HPC2 Variants and Screen-Detected Prostate Cancer

• Published in: American journal of human genetics Vol. 68; no. 4; pp. 912 - 917
• Main Authors: Vesprini, Danny, Nam, Robert K., Trachtenberg, John, Jewett, Michael A.S., Tavtigian, Sean V., Emami, Marjan, Ho, Minnie, Toi, Ants, Narod, Steven A.
• Format: Journal Article
• Language: English
• Published: Chicago, IL Elsevier Inc 01.04.2001; University of Chicago Press; The American Society of Human Genetics
• Subjects: Adenocarcinoma - blood; Adenocarcinoma - genetics; Adenocarcinoma - pathology; Adult; Age Factors; Aged; Aged, 80 and over; Alleles; Amino Acid Substitution - genetics; Biological and medical sciences; Biopsy; Case-Control Studies; Continental Population Groups - genetics; Female; Gene Frequency - genetics; Genetic Predisposition to Disease - genetics; Genetic Testing; Genetic Variation - genetics; Genotype; Humans; Male; Medical sciences; Middle Aged; Mutation - genetics; Neoplasm Proteins - genetics; Nephrology. Urinary tract diseases; Polymorphism, Genetic - genetics; Prostate - metabolism; Prostate - pathology; Prostate-Specific Antigen - blood; Prostatic Neoplasms - blood; Prostatic Neoplasms - diagnosis; Prostatic Neoplasms - genetics; Prostatic Neoplasms - pathology; Tumors of the urinary system; Urinary tract. Prostate gland; Human; Urinary system disease; Prostate disease; Genetic marker; Pathogenesis; Genetic variant; Biological marker; Genotype; Asymptomatic; Malignant tumor; Medical screening; Genetic determinism; Prostate specific antigen; Phenotype; Gene; Risk factor; Diagnosis; Mutation; Male genital diseases; Prostate
• ISSN: 0002-9297; 1537-6605
• DOI: 10.1086/319502

Two studies have reported significant associations between susceptibility to prostate cancer and two common missense variants of the HPC2/ELAC2 gene, with estimated relative risks in the range of two- to threefold.

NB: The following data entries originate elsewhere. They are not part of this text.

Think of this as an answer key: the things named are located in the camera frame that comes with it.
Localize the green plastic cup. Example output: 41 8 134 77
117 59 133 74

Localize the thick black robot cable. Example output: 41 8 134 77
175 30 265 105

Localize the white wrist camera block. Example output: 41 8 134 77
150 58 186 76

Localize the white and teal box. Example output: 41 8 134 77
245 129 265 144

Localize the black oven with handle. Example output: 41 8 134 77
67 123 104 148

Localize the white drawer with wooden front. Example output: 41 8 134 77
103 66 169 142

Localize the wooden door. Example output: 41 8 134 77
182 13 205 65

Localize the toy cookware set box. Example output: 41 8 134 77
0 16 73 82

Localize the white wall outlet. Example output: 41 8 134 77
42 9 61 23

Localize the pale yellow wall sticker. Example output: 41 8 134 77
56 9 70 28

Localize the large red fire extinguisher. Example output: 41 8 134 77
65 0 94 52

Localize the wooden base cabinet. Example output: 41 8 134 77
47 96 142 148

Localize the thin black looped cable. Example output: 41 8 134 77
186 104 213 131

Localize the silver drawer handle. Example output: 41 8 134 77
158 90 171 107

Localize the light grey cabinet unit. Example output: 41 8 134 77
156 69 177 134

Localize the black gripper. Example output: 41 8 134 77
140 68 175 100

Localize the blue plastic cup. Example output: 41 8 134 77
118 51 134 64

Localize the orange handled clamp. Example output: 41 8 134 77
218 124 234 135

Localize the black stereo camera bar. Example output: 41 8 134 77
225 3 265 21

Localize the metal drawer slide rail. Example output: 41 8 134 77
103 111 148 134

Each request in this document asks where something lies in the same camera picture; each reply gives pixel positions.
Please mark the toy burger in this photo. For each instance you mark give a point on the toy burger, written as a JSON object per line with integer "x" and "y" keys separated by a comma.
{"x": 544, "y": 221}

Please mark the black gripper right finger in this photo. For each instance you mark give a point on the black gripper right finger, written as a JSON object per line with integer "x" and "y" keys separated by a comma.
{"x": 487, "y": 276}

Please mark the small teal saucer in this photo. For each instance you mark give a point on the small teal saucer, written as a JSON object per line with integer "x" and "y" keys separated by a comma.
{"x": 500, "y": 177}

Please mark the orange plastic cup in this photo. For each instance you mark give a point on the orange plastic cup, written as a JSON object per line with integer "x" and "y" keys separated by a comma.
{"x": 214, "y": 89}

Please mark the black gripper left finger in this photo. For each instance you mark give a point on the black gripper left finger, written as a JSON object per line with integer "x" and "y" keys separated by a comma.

We investigated whether these polymorphisms could be informative in the prediction of the presence of prostate cancer in men undergoing prostatic biopsy for the evaluation of an elevated serum-PSA level (⩾4.0 ng/ml). We genotyped 944 men who underwent a prostate biopsy at our institution, as well as a control population of 922 healthy, unselected women from the same population. The prevalence of the HPC2 Ala541Thr allele was similar in men with prostate cancer (6.3%), men with other prostatic conditions (6.8%), and healthy women (6.3%) ( P=.83). We conclude that HPC2 genotyping is unlikely to be a useful adjunct to PSA in the prediction of the presence of biopsy-detected prostate cancer in asymptomatic men.